On (23/03/16 15:49), Patrick Coleman wrote:
We run sssd to bind a number of machines to LDAP for auth. On a subset
of these machines, we have software that makes several thousand IPv6
route changes per second.
Recently, we found that on these hosts the sssd_nss responder process
fails several times a day, and will not recover until sssd is
restarted. strace of the main sssd process indicates that sssd is
receiving many, many netlink messages - so many, in fact, that sssd
cannot process them fast enough and is receiving ENOBUFS from
The messages that are received seem to get forwarded to the sssd
responders over the unix socket and flood them until they fail.
From what I can see, the netlink code in
src/monitor/monitor_netlink.c:setup_netlink() subscribes to netlink
notifications with the aim of detecting things like wifi network
changes.

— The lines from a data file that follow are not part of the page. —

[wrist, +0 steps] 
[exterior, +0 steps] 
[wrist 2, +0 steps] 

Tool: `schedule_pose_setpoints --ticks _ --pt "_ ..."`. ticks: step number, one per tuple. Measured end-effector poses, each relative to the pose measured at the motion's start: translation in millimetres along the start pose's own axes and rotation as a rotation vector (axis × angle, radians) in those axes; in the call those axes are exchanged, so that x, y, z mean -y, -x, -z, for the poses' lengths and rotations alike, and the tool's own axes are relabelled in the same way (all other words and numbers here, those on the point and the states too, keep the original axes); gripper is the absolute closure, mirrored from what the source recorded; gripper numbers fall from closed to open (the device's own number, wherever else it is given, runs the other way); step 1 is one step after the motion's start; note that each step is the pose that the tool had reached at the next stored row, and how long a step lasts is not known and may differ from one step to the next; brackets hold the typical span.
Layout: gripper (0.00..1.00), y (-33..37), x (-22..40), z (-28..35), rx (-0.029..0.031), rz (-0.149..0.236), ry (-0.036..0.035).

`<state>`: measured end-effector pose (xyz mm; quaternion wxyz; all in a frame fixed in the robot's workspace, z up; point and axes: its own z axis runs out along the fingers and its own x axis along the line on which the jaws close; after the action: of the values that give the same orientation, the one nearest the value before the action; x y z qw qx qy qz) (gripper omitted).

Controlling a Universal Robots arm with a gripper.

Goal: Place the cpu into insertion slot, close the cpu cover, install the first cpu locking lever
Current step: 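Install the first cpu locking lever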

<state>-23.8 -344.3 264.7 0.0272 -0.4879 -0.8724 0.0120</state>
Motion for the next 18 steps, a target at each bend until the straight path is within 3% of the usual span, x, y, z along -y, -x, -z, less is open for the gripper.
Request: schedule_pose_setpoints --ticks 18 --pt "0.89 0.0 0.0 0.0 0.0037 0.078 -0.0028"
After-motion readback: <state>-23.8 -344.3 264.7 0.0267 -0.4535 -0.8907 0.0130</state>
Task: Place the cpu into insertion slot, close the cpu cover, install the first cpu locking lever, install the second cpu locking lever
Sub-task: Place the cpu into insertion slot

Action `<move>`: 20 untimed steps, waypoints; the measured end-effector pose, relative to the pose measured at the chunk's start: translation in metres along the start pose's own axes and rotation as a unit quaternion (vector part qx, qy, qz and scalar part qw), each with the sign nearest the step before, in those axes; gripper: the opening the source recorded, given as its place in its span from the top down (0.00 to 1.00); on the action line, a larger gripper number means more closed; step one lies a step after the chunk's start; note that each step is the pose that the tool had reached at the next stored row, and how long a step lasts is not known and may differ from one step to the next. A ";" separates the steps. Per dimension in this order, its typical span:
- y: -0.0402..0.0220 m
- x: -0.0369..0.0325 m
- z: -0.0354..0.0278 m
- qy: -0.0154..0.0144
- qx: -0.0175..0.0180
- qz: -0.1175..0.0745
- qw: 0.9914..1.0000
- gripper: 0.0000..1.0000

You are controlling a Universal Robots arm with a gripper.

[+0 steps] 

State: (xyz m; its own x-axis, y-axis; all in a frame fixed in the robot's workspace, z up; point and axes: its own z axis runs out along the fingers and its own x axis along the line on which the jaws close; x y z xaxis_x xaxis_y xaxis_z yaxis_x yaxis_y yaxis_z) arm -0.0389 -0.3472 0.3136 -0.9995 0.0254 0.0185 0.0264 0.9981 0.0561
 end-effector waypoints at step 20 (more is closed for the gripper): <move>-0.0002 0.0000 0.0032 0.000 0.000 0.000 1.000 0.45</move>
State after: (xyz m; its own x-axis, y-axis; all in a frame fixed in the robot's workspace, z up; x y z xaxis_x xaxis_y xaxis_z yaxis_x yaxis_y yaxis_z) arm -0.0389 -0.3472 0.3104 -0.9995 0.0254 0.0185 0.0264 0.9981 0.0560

This isn't something we'd find useful on our servers and
seems to have performance implications - is there any easy way of
turning off this functionality in sssd that I've missed?
We see this issue running sssd 1.11.7.
1. The failures look something like this. I have replaced our sss
domain with "ourdomain"
(Tue Mar 22 02:58:01 2016) [sssd[nss]] [accept_fd_handler] (0x0100):
(Tue Mar 22 02:58:01 2016) [sssd[nss]] [nss_cmd_initgroups] (0x0100):
Requesting info for [systemuser] from [<ALL>]
(Tue Mar 22 02:58:01 2016) [sssd[nss]] [nss_cmd_initgroups_search]
(0x0100): Requesting info for [systemuser@ourdomain]
(Tue Mar 22 02:59:04 2016) [sssd[nss]]
[nss_cmd_initgroups_dp_callback] (0x0040): Unable to get information
from Data Provider
Error: 3, 5, (null)
The real error is in sssd_$domain.log
neither sssd.log nor sssd_nss.log will help you.